WHAT THE TASK REQUIRES:
Your task is to repeat exactly the lines below between the line holding "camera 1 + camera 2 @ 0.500" and the line holding "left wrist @", inclusive, and only those.

►

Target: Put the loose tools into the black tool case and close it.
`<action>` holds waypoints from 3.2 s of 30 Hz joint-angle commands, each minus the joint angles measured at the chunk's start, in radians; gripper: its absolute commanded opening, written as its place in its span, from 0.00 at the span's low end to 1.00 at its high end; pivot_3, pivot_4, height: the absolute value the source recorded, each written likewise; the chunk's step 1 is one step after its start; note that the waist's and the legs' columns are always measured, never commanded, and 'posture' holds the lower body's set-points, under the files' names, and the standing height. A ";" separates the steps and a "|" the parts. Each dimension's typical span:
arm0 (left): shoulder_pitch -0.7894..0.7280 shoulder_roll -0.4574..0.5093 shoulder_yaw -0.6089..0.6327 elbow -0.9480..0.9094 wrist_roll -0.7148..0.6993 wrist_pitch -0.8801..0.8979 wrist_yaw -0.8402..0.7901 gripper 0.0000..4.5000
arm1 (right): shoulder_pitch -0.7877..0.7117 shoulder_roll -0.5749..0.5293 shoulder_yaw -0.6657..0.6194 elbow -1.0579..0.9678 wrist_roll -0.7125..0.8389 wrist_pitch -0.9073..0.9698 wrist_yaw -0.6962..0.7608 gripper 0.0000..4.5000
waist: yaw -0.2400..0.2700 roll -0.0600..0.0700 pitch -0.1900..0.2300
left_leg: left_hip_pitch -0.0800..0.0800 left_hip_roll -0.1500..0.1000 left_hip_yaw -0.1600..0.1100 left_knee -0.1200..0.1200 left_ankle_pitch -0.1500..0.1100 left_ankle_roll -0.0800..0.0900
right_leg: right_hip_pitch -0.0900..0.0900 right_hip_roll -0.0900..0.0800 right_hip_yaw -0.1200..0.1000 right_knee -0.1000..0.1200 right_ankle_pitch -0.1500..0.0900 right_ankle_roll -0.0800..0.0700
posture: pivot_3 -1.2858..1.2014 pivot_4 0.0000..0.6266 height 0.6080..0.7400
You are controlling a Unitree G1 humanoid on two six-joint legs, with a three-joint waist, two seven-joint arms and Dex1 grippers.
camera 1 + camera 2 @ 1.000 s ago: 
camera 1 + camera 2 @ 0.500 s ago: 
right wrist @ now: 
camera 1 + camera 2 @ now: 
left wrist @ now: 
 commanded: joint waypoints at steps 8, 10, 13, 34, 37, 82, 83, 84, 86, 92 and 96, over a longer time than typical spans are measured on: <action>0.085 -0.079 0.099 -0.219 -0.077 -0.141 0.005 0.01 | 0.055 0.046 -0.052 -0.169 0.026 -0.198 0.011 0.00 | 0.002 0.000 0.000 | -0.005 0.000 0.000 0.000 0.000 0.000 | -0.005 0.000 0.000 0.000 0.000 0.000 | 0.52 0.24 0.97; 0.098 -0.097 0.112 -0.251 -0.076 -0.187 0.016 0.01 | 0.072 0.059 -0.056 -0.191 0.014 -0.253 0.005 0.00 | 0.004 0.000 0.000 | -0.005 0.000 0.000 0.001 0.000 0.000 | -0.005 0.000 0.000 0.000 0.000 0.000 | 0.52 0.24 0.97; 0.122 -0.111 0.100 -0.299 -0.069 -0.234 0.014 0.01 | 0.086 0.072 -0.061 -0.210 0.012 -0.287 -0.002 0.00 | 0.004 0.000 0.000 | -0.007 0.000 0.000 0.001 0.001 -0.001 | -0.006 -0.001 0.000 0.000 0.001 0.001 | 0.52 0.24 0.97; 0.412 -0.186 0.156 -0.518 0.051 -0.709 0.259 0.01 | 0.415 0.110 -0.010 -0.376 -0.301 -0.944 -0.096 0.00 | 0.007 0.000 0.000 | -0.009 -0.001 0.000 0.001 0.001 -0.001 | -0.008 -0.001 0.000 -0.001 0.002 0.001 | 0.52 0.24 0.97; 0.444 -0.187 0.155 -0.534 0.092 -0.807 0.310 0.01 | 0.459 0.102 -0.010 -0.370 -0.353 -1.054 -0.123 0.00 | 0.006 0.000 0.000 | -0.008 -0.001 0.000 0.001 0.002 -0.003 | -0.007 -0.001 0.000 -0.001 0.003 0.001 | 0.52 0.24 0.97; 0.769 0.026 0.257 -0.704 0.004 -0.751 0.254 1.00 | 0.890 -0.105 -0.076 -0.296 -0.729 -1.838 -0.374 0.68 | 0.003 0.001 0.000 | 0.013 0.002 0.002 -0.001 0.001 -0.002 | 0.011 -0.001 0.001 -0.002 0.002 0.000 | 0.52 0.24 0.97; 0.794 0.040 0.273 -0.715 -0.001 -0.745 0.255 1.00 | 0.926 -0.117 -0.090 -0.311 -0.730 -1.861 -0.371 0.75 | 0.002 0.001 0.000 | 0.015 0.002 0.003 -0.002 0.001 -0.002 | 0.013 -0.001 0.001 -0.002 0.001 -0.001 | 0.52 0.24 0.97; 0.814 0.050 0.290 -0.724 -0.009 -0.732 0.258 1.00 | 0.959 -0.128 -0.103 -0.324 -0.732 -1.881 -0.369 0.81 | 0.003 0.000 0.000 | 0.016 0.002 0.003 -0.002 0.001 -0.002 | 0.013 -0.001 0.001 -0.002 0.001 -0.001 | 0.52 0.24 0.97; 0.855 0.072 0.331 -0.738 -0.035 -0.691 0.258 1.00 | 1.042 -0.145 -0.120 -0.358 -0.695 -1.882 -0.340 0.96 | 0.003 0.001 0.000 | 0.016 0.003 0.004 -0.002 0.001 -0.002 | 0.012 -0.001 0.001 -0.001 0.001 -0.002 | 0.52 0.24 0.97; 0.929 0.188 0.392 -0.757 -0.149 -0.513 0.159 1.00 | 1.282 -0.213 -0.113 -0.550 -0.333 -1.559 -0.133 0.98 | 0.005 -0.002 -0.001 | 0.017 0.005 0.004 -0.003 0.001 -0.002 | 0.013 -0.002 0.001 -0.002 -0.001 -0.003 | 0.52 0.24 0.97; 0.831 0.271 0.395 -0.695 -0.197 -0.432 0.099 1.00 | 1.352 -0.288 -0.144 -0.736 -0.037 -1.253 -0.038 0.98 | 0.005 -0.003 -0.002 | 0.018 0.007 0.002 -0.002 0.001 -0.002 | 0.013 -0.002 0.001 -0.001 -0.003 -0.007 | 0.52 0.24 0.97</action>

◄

EXERCISE ANSWER:
camera 1 + camera 2 @ 0.500 s ago: 
right wrist @ now: 
camera 1 + camera 2 @ now: 
left wrist @ now: 

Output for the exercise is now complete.